Two years ago the Chairman of the Kuwaiti Red Crescent, Barges Hamoud al-Barges, gathered together a group of friends and colleagues, perhaps to recount some memories of the past. However, he spoke to me in particular to delegate a “medical” task in Beirut. He said “Kuwait has constructed a private hospital in northern Lebanon following the events in Nahr al-Bared, but the Lebanese state is reluctant to receive the hospital. Can you speak to [the then Lebanese] President Fouad Siniora regarding this issue?” I said to my dear friend, and senior colleague at that stage, that it would be difficult for me to speak with President Siniora since I had criticized him strongly in the past, and our old friendship had soured. Instead, I offered to speak to Bahia Hariri; a woman completely immersed in her charitable work in the south and the north of the country, especially in the Palestinian (and now Syrian) refugee camps.
Upon returning to Beirut, I contacted Bahia Hariri, the most prominent female parliamentarian in the history of Lebanon, and I spoke to her about the conversation I had with the Chairman of the Kuwaiti Red Crescent. We agreed that she would talk to her colleague in the Saida office, and I considered my mission accomplished.
However, two days ago, Mr. al-Barges called me asking for a few minutes of my time. I told him he could have half an hour. Al-Barges went on to say: “Do you remember the hospital issue? I have spoken myself to President Siniora and his successor Najib Mikati, who both gave me the same answer. Kuwait must also ensure the running of the hospital for at least two years; otherwise it would be difficult for Lebanon to receive it.” He explained to me that Kuwaiti law distinguishes between the construction and operation of a building, and so the hospital will remain inactive even though northern Lebanon is in dire need of it. What could be done?
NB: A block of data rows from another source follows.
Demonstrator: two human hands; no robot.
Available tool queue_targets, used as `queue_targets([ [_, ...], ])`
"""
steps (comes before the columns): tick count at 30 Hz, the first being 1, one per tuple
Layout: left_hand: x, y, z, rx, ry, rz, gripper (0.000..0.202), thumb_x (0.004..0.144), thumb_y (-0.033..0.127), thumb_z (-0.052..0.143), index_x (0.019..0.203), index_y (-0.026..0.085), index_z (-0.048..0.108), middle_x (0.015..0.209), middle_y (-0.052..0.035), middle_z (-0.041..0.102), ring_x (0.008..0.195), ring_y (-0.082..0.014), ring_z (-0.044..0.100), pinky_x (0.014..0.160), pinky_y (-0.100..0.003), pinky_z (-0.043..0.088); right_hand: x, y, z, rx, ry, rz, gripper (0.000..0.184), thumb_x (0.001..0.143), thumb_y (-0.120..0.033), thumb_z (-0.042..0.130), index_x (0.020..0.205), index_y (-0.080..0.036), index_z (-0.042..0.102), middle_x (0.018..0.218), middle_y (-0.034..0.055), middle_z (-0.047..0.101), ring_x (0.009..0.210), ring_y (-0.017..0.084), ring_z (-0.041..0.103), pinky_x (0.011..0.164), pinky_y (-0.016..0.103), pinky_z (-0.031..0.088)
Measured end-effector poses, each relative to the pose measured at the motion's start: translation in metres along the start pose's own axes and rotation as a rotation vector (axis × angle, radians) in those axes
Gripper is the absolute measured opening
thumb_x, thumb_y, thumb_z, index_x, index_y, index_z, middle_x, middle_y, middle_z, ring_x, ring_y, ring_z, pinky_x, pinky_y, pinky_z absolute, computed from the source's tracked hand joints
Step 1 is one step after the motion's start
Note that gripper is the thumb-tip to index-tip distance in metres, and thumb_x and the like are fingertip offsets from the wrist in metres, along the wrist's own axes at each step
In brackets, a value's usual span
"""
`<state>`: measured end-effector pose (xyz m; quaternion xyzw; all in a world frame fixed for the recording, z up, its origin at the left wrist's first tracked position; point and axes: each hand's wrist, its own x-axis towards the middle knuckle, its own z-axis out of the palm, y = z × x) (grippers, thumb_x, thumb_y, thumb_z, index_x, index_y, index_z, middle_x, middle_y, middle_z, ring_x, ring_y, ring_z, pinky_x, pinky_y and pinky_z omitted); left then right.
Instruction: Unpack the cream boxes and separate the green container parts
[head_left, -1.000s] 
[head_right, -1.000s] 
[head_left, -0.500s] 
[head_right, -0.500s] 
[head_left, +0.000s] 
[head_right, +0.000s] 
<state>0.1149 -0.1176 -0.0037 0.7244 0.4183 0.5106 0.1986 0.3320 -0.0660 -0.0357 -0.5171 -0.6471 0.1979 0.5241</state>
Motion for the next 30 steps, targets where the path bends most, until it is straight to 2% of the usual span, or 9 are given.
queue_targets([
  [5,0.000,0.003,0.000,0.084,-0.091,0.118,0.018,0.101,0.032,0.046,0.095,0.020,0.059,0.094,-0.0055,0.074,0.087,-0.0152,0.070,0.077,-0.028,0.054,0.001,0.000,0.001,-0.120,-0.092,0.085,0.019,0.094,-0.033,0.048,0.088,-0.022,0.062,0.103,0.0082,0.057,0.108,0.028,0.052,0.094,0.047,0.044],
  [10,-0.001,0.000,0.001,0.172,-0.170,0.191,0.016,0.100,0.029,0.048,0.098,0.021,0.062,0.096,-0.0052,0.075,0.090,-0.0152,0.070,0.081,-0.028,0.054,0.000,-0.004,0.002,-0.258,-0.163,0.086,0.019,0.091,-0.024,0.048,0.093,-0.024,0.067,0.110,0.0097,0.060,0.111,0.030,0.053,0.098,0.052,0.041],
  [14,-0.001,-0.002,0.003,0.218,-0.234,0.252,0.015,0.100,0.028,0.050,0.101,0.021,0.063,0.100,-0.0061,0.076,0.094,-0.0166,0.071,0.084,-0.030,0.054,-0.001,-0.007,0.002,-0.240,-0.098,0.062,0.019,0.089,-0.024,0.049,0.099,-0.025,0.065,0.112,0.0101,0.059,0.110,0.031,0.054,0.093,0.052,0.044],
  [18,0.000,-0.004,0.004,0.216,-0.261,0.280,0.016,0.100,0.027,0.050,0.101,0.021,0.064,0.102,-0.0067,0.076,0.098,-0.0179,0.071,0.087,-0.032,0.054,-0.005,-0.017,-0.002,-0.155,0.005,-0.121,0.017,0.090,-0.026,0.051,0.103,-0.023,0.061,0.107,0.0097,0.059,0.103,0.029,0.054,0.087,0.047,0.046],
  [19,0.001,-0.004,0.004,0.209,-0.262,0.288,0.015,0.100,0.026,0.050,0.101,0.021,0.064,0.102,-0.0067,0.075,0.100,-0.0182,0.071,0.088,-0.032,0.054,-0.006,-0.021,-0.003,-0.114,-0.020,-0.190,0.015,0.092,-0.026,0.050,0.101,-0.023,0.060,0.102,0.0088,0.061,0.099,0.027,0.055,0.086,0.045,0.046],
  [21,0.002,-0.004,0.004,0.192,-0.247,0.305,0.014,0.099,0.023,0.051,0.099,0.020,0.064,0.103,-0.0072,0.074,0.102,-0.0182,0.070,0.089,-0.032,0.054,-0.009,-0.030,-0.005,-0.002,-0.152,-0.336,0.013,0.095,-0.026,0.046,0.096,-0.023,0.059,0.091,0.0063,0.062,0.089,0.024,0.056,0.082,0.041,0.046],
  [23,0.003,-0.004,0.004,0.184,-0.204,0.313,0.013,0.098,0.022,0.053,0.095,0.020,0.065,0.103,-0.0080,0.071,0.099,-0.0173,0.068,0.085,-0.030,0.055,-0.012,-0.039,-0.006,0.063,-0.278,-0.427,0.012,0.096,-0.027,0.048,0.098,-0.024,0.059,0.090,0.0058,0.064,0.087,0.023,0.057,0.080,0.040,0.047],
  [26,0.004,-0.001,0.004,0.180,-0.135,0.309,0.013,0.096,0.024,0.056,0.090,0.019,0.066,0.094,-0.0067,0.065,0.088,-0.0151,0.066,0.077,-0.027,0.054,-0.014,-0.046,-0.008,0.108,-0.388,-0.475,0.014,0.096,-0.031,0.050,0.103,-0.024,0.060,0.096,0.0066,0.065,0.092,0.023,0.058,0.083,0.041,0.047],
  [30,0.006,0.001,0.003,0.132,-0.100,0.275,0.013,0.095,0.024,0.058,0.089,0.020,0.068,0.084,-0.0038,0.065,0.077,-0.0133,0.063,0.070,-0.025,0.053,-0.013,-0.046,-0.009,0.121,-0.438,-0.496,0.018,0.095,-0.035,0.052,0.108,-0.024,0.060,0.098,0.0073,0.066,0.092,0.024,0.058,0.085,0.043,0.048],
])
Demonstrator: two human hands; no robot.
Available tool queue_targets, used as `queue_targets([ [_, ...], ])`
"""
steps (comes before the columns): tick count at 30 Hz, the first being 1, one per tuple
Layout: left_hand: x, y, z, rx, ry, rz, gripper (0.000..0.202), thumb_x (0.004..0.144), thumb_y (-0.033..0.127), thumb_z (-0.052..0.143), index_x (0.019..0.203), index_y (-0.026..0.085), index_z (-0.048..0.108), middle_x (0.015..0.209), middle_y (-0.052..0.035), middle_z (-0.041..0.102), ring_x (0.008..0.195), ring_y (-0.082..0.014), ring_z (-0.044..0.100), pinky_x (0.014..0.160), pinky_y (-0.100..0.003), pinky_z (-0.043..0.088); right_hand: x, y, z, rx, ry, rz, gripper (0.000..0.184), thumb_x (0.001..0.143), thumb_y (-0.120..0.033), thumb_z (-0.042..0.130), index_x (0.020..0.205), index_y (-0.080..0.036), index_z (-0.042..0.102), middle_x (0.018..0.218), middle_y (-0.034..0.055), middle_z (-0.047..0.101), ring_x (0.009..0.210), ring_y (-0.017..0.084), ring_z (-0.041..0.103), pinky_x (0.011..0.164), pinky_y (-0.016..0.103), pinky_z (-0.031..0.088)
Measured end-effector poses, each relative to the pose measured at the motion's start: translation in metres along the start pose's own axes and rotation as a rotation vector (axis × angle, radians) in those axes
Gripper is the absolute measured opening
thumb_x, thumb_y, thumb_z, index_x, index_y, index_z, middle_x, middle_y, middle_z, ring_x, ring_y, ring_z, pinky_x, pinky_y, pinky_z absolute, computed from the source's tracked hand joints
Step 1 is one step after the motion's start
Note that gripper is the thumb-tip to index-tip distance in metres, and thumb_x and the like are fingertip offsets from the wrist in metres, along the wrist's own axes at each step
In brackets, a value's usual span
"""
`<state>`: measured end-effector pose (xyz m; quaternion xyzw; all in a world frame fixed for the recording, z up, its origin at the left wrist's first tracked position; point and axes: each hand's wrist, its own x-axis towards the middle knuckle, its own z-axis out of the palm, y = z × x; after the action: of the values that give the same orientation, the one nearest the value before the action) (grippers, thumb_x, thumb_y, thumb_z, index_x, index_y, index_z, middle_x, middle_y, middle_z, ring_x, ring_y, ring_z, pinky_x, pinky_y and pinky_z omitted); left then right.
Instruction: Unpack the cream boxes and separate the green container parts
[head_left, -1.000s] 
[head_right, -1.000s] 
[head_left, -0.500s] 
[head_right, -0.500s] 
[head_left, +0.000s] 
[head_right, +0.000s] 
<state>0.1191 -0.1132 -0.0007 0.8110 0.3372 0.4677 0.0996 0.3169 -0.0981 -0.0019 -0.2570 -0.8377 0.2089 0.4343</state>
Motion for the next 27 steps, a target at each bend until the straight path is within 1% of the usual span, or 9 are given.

I replied to al-Barges: “I have not spoken to President Mikati since his appointment, out of respect for the old principle that one must not bother friends when they are in official posts. I do have cordial relations with the Minister of Health, but how can I initiate the subject of a Kuwaiti hospital built and equipped in northern Lebanon? What about the role of your ambassador in Beirut?” Al-Barges answered: “Our ambassador has done all he can in terms of diplomacy, but his efforts have all come to a dead end. The hospital issue is still pending.”
Then, I told the man who had spent his life promoting medical aid in Kuwait as well as in a number of Arab states: “I regret this situation that I see in my home country; a country where I have lived and worked. But as you know, I only have my pen.” Suddenly al-Barges interrupted me, saying: “This is exactly what we need my friend. Try to use your pen. This may solve the issue.”